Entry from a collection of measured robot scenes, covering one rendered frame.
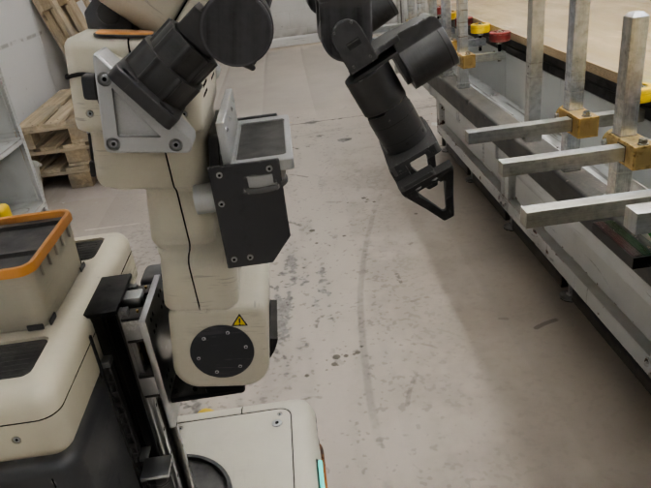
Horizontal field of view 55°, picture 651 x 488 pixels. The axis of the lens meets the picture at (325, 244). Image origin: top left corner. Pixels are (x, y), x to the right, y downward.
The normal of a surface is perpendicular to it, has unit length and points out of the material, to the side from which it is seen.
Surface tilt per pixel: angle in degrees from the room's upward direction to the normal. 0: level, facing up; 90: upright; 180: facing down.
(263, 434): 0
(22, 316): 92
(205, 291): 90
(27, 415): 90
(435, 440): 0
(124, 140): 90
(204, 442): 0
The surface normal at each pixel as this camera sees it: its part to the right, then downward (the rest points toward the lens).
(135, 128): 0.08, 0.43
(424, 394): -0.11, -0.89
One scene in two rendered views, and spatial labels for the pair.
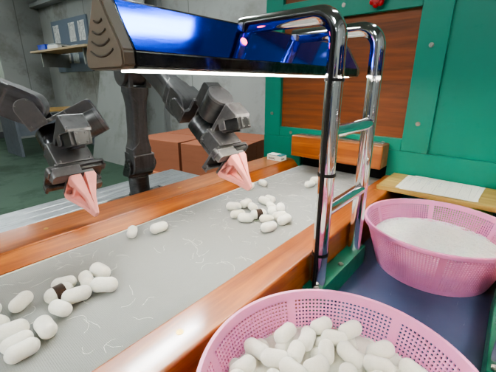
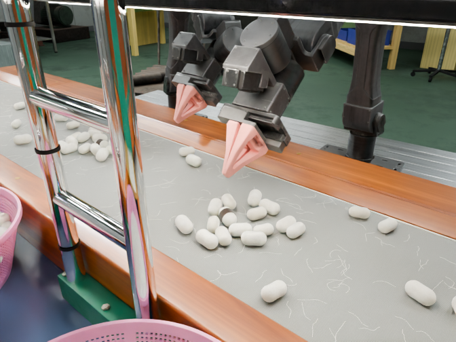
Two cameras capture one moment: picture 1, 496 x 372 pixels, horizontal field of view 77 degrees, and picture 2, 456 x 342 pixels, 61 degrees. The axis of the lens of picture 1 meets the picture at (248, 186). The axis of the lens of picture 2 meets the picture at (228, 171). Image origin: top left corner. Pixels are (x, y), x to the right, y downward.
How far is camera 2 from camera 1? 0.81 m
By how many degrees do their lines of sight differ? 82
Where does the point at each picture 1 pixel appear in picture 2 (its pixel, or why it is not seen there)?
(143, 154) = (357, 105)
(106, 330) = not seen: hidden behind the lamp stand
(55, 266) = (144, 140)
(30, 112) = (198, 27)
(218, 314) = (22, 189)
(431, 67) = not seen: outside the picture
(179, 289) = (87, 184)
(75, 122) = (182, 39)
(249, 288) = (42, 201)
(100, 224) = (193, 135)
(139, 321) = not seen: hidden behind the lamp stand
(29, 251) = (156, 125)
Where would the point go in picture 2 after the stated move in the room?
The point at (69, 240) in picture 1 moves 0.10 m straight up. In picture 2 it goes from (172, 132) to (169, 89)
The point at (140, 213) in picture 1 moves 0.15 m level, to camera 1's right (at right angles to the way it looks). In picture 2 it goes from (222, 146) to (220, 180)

==================================================

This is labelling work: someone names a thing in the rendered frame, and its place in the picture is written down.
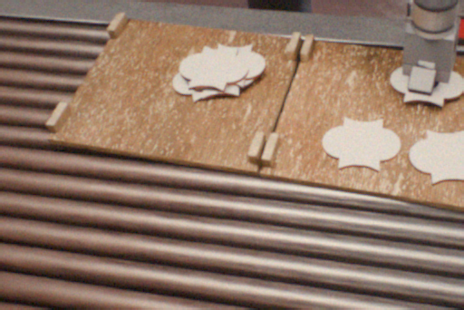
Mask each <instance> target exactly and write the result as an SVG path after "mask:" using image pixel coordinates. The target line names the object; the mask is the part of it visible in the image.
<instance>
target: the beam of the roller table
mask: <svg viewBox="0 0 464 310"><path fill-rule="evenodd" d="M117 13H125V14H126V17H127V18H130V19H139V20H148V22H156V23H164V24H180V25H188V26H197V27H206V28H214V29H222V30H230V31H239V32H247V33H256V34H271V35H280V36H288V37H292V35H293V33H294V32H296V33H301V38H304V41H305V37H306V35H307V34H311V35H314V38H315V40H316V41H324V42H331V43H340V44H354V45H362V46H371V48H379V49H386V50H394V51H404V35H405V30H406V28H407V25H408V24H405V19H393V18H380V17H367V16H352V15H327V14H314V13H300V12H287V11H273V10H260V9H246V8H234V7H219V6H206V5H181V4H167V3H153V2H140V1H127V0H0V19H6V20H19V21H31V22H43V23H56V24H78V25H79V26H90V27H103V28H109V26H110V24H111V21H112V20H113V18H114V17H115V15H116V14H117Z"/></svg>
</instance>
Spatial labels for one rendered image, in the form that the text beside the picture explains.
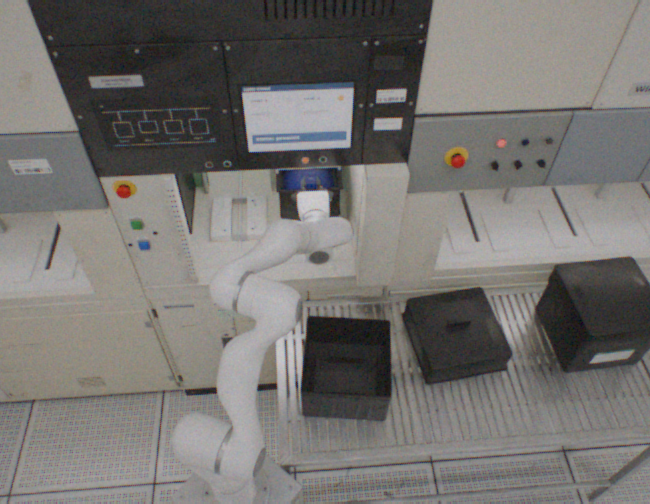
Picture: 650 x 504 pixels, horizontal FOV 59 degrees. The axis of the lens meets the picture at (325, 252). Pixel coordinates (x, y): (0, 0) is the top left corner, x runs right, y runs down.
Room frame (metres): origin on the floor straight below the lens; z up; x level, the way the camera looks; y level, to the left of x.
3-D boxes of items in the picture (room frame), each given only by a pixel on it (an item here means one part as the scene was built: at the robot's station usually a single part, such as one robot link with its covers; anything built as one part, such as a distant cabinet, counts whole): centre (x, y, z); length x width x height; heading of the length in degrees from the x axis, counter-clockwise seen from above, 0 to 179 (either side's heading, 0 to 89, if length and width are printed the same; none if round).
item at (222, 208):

==================================================

**ACTION ITEM:**
From the records above, transcribe exactly the lines starting at the one containing "One scene in" and ending at the one containing "(249, 288) = (42, 201)". Skip the pictures.

**TASK RESULT:**
One scene in two rendered views, and spatial labels for the pair.
Two cameras capture one moment: picture 1, 496 x 372 pixels, horizontal field of view 77 degrees, and picture 2, 456 x 342 pixels, 61 degrees. The axis of the lens of picture 1 meets the picture at (248, 186). The axis of the lens of picture 2 meets the picture at (228, 171). Image origin: top left corner. Pixels are (x, y), x to the right, y downward.
How far is camera 2 from camera 1? 0.81 m
By how many degrees do their lines of sight differ? 82
Where does the point at each picture 1 pixel appear in picture 2 (its pixel, or why it is not seen there)?
(143, 154) = (357, 105)
(106, 330) = not seen: hidden behind the lamp stand
(55, 266) = (144, 140)
(30, 112) = (198, 27)
(218, 314) = (22, 189)
(431, 67) = not seen: outside the picture
(179, 289) = (87, 184)
(75, 122) = (182, 39)
(249, 288) = (42, 201)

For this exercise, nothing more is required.